**DESCRIPTION OF THE TASK**
What you return must match the listing below line for line, minus its pictures.

**INPUT DATA**
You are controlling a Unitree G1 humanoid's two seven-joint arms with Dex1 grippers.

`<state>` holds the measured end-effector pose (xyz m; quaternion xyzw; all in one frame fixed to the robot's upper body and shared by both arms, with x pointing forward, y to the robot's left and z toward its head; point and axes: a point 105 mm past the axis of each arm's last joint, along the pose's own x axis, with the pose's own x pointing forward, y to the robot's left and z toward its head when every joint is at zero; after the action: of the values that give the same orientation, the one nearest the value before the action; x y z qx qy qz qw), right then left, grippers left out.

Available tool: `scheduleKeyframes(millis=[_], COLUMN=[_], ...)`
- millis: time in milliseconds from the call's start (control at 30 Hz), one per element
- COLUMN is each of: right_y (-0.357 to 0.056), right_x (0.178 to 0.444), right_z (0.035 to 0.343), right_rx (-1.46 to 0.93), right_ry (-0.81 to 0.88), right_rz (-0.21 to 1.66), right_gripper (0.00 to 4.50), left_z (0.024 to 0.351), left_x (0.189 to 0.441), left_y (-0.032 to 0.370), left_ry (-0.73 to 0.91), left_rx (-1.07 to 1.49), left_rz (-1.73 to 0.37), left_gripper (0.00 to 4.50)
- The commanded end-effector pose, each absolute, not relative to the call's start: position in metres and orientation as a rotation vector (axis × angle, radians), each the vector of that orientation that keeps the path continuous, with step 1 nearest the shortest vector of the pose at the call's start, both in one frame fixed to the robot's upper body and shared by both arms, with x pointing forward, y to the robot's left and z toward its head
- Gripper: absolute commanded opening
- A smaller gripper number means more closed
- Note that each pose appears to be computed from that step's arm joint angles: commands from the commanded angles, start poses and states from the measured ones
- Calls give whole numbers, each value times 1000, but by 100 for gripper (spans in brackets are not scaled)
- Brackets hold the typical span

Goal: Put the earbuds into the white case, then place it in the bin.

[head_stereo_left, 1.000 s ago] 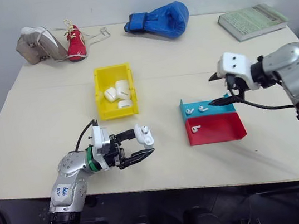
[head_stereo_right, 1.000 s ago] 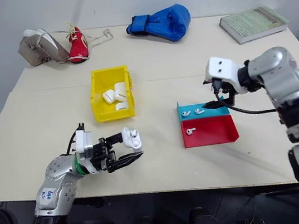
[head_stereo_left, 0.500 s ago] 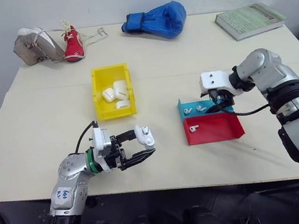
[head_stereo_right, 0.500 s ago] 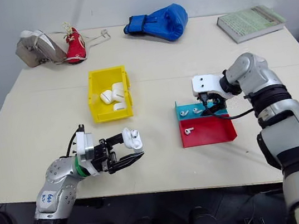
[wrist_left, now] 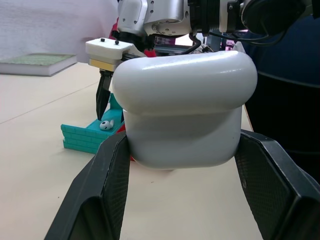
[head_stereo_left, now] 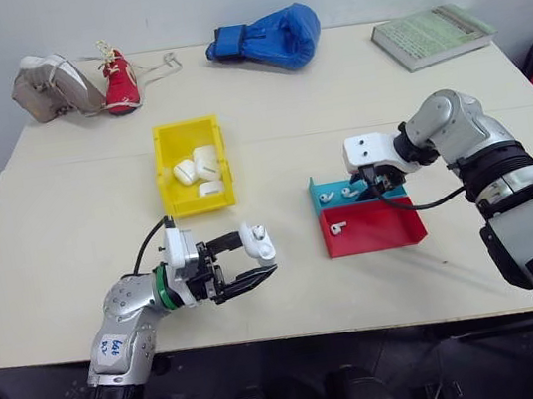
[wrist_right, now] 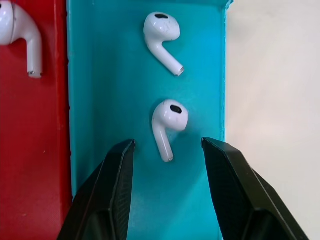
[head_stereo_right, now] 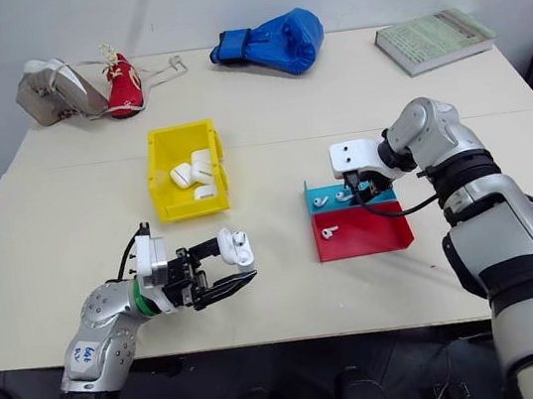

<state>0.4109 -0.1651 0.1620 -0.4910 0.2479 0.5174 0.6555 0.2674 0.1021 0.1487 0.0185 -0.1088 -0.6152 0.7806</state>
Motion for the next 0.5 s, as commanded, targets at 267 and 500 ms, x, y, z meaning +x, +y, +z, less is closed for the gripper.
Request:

**SOLUTION TO THE EXERCISE**
You are controlling a Unitree G1 humanoid's two seven-joint arms with Dex1 grippers.

`<state>` holds the measured end-effector pose (xyz m; quaternion xyzw; all in one frame fixed to the robot's upper body and shared by both arms, with x pointing forward, y to the robot's left and z toward its head; point and axes: a point 105 mm past the axis of each arm's last joint, along the pose's own x axis, with the pose's own x pointing forward, y to the robot's left and z toward its head when every joint is at zero; after the action: of the values that give the same orientation, the one nearest the value before the action; x y z qx qy qz qw), right then left, grippers left out.

Available tool: `scheduleKeyframes(millis=[_], COLUMN=[_], ...)`
- millis: time in milliseconds from the call's start (control at 30 Hz), one per element
- COLUMN is each of: right_y (-0.357 to 0.056), right_x (0.178 to 0.444), right_z (0.035 to 0.343), right_rx (-1.46 to 0.93), right_ry (-0.81 to 0.88), right_rz (-0.21 to 1.66), right_gripper (0.00 to 4.50), left_z (0.024 to 0.351), left_x (0.189 to 0.441), left_y (-0.032 to 0.370), left_ry (-0.73 to 0.91), left_rx (-1.07 to 1.49), left_rz (-1.73 to 0.37), left_gripper (0.00 to 4.50)
- The commanded end-effector pose, each absolute, not relative to the call's start: position in metres and orientation as a rotation vector (axis × angle, radians), each the vector of that orientation that keeps the path continuous, with step 1 nearest the shortest vector of the pose at the call's start, both in one frame fixed to the robot's upper body and shared by both arms, with x pointing forward, y to the robot's left and z toward its head
- Gripper: absolute commanded opening
- A smaller gripper number means more closed
- Note that each pose appears to be computed from that step's arm joint angles: commands from the commanded angles, start poses and states from the measured ones
- Calls give whole numbers, each value times 1000, but by 100 for gripper (spans in brackets are not scaled)
- Brackets hold the typical span

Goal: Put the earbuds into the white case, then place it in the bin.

[head_stereo_left, 1.000 s ago] 
[head_stereo_right, 1.000 s ago] 
[head_stereo_left, 0.500 s ago] 
[head_stereo_right, 0.500 s ago] 
[wrist_left, now] 
[head_stereo_left, now] 
[wrist_right, now] 
[head_stereo_right, now] 

<state>0.4109 -0.1651 0.1620 -0.4910 0.2479 0.5174 0.6555 0.2674 0.1021 0.1487 0.0185 -0.1088 -0.6152 0.7806</state>
Motion for the next 0.5 s, as commanded, targets at 267 and 500 ms, x, y, z meaning +x, +y, +z, less is closed for the gripper.
Request:

No other output is expected for this exercise.